The promise of big data comes from two developments: first, the dramatic increase in storage capability that allows that data to be collected in the first place; and better software tools for sorting that data into usable intelligence. Companies want to use that intelligence not just to recognize patterns, but to predict future behavior (and capitalize on it). From supermarkets and chain restaurants to insurance companies and CIA spooks, that power of prediction is a powerful lure. That’s why so many vendors are adding this – or at least the promise of it, to their technology offerings.
Before you start considering technology offerings, the big question your company has to answer before you start investing in a solution is “what do you want to know?” You’ll want to be careful what you wish for.

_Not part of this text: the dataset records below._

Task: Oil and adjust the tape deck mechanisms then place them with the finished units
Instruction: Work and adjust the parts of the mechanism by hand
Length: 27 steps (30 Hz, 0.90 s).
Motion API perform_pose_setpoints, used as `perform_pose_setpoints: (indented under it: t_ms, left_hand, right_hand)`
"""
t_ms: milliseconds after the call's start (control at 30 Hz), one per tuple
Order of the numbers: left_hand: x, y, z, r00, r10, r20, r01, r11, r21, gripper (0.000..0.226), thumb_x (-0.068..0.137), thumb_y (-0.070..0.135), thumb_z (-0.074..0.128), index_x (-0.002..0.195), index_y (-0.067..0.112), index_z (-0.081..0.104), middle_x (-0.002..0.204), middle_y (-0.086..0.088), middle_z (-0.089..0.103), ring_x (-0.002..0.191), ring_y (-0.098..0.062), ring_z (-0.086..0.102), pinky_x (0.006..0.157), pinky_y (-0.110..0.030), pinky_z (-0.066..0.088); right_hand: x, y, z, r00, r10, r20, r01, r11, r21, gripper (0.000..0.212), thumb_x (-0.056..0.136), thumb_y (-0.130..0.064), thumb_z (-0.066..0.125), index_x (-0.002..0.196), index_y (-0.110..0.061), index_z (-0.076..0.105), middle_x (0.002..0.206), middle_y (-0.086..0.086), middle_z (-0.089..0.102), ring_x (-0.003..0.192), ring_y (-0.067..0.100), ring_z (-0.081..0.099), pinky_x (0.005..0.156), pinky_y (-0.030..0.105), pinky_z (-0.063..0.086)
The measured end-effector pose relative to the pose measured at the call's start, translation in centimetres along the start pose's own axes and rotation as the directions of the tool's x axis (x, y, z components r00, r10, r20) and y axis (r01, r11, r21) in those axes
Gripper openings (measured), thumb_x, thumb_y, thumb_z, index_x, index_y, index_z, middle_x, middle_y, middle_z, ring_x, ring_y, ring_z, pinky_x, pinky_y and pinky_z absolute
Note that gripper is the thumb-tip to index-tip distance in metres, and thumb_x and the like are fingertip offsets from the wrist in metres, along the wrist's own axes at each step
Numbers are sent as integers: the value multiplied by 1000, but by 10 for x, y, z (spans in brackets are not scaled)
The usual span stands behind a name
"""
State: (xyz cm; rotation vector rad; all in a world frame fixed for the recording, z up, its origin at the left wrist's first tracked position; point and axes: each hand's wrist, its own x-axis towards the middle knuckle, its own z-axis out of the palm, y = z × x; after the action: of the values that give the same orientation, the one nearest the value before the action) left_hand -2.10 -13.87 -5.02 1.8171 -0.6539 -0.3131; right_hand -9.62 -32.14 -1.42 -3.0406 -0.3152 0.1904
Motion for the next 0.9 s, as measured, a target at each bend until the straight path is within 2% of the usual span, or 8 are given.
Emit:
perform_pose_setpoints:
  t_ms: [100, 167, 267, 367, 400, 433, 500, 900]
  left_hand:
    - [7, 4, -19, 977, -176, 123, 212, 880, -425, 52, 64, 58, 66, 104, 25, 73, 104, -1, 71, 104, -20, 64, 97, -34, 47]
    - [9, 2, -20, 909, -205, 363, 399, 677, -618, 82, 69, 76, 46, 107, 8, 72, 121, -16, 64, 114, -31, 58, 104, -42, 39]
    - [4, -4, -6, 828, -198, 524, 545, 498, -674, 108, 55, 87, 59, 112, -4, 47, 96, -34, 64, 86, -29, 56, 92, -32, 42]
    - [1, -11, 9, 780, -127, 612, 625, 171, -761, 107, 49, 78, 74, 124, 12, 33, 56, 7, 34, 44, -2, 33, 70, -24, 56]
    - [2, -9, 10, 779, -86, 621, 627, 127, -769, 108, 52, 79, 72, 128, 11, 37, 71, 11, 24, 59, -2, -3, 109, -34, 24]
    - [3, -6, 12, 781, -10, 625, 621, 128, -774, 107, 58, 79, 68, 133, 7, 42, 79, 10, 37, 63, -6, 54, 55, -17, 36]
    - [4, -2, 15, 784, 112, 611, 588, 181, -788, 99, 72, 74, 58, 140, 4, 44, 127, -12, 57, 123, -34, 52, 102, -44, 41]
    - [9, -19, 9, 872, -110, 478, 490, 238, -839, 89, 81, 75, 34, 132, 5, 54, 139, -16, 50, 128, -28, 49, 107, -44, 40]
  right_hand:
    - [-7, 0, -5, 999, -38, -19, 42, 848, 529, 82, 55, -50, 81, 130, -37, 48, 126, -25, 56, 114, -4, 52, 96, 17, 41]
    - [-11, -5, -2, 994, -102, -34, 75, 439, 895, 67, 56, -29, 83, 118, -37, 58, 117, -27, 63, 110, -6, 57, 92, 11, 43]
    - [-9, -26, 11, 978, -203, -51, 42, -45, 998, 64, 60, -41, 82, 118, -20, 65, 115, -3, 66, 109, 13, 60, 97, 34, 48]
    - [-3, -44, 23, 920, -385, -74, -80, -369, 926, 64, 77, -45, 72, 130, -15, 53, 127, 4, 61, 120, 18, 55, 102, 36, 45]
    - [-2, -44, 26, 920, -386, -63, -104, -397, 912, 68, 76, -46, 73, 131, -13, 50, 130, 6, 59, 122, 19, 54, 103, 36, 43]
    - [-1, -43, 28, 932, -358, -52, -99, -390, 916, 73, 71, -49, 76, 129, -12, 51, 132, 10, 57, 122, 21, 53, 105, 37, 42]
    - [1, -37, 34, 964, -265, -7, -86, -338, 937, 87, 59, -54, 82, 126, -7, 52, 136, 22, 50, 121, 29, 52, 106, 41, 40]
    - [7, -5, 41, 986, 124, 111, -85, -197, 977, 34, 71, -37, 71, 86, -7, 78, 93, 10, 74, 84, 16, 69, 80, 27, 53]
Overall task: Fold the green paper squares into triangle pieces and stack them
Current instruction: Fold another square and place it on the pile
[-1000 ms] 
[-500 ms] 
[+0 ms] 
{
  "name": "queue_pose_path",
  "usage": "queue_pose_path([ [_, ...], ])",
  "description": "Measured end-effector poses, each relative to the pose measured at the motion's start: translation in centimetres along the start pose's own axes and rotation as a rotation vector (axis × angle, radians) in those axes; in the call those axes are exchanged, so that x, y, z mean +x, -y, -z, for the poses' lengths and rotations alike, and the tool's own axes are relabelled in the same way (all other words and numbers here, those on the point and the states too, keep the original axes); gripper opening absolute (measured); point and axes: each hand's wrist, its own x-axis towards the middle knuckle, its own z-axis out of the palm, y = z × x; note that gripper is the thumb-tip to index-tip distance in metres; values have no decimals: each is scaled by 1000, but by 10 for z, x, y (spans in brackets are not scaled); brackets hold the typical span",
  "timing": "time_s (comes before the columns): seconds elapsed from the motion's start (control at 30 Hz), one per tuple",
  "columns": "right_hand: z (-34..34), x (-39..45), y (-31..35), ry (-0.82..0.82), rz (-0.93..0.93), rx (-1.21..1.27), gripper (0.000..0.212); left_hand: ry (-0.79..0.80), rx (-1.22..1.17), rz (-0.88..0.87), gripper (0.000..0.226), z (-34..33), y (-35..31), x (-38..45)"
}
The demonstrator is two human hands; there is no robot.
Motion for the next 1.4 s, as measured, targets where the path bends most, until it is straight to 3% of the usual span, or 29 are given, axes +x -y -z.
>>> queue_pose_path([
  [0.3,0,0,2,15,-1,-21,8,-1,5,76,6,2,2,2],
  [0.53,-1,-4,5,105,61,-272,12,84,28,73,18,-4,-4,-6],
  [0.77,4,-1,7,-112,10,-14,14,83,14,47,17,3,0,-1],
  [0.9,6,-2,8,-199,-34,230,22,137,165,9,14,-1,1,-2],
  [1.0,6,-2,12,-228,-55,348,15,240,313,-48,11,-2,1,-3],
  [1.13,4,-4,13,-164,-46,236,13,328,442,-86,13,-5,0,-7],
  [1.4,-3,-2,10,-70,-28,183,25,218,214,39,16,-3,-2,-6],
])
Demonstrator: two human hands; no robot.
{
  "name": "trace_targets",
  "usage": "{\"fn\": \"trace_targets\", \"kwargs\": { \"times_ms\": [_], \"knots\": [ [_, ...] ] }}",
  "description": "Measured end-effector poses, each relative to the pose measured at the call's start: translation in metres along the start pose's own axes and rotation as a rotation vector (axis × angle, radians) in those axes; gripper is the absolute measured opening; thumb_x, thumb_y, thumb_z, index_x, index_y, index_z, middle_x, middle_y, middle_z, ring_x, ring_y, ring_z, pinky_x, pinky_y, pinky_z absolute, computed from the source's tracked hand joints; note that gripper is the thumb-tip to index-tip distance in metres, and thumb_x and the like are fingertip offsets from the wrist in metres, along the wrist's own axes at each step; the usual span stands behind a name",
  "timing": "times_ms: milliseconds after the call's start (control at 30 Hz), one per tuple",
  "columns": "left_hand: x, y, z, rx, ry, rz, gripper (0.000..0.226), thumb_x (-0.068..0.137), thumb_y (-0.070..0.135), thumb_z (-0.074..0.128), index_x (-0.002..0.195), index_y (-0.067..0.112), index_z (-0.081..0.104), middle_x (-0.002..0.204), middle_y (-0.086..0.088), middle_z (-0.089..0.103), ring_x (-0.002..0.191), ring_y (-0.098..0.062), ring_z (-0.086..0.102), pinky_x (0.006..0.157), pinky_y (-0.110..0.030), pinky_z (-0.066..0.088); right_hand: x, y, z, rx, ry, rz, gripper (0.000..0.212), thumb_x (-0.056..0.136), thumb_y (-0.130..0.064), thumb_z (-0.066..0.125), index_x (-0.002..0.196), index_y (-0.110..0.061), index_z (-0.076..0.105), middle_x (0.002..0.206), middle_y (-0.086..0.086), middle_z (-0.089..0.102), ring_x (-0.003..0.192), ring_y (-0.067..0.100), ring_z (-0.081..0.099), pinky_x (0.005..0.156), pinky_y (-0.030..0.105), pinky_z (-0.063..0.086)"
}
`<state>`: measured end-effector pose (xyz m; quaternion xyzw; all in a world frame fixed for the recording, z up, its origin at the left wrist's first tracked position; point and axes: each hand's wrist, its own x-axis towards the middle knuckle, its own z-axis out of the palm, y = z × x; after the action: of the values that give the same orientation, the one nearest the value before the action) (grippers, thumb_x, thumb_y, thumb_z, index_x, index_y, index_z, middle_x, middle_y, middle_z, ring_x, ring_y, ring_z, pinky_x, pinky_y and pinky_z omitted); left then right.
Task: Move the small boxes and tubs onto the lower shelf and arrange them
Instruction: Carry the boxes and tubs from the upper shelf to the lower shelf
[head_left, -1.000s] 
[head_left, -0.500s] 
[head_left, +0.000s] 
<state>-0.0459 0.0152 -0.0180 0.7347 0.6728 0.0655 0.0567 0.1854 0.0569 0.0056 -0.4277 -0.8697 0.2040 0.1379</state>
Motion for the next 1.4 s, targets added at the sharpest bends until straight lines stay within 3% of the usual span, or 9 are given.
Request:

Actual predictive power is a Pandora’s box. Think about it — true insight into data is rarely benign. Often it will have significant impact on the organization, leading to changes in their business model. Big Data can be disruptive.
Cautionary notes aside, once you’ve decided you want to move ahead with predictive analysis, you’re going to need to proceed strategically. You’ll need a team in place that includes business managers, IT resources, and senior executives; a wide range of skill sets, including business and analytical capabilities; highly-qualified coders – and most importantly, team members with the desire to learn and contribute, who can ask questions and imagine the future. These experts will build a roadmap, define clear objectives and outcomes, validate their approach. Once that legwork is done – and only then, your firm can use technology to drive your vision forward.
Dealing with a Big Data problem? You’ll need people to solve it, starting with asking the right questions. Then we can start talking about the technology.